With a quick “How are you?” Morris invited the man to a concert in the park later in the evening on what was a July day.
“This is a community,” Morris said, describing how the Gary-New Duluth neighborhood that grew up around the old U.S. Steel mill is now centered on its Stowe Elementary School and a burgeoning new community center and recreation area.
“I’ve lived here my whole life,” Morris said. “There’s a lot of older people selling their homes, and young families moving in. It’s a neighborhood in transition and it’s the place to be if you have a young family.”
Morris is a member of the Gary-New Duluth Development Alliance which has been responsible for the growth of the recreation area since 2016.

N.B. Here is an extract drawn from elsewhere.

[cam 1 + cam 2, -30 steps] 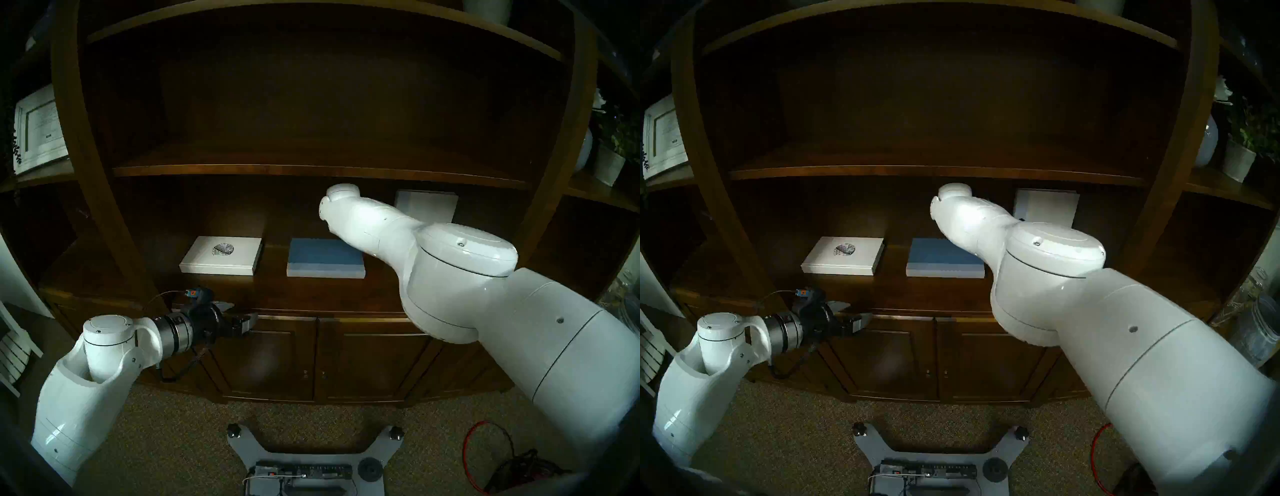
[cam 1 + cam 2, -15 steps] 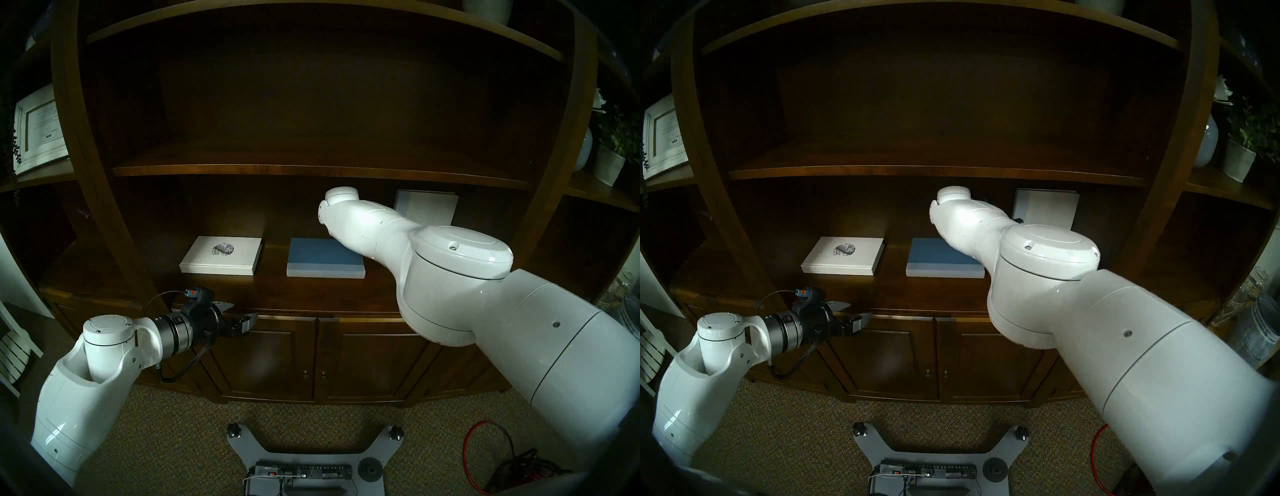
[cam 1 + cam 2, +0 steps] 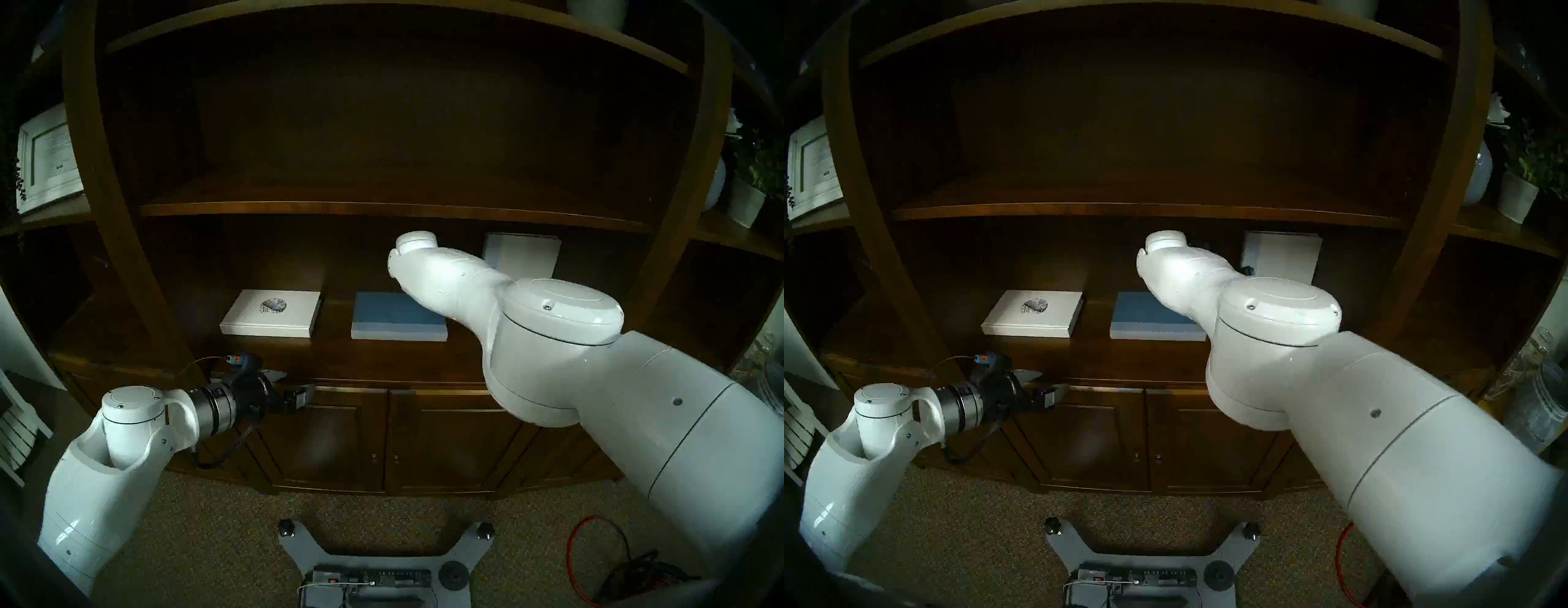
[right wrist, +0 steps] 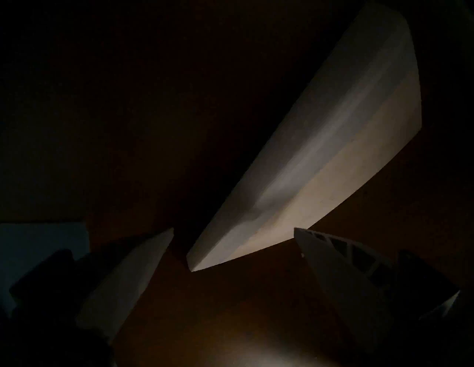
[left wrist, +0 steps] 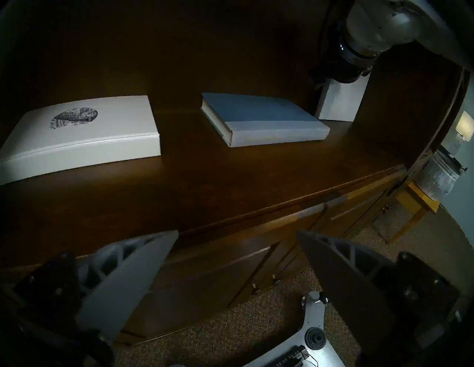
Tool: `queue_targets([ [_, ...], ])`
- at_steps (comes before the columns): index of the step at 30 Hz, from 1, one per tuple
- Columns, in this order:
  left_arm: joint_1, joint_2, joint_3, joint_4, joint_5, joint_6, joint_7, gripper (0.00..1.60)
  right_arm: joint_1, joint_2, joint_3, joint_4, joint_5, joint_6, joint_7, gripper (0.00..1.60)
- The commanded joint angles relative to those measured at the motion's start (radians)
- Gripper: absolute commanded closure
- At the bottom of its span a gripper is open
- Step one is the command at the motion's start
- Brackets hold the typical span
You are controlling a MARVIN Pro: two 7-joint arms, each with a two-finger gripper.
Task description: Close the books and align them horizontally on the shelf
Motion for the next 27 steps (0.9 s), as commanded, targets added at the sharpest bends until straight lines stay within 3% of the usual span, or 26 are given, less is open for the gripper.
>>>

Located on 101st Avenue West next to Stowe Elementary, there is a new community center building surrounded by soccer fields, an outdoor performance pavilion, a community garden, sports court, and a dog park dedicated to K-9 Haas who was killed on duty earlier this year and whose Duluth Police Department handler, Aaron Haller, grew up in the neighborhood.
On tap are a second pavilion, a disc golf course, and an urban skate park currently under construction.
Leveraging $500,000 from the city’s half-and-half tax dedicated to neighborhoods along the St. Louis River corridor, the Gary-New Duluth Alliance has also used volunteer labor, fundraising and grantwriting to build up the nearly $3 million recreation area.
“It had been nothing,” Morris said, describing the efforts to build the now-sprawling community rec area.
The area that is now soccer fields used to lack drainage and be more suited to kayaking following a rain, she said. But that’s all changed. The YMCA provides after-school and year-round programming at the community center. Saturdays from 9-11:30 a.m. on the sports court are reserved for pickleball.
On Sept. 7, there will be a neighborhood festival and concert titled, “From the Alps to the Adriatic,” celebrating the neighborhood’s ethnic roots.
“It’s really rich in Eastern European history,” Morris said. “Hence our festival. It will feature Serbian, Croatian and Slovenian music and foods.”
Proud of her neighborhood and its new centerpiece, Morris produced a brochure featuring the names of scores of residents and businesses who have contributed to make it happen.
“We developed the area to give the community someplace to go,” she said. “This is the center of the community.”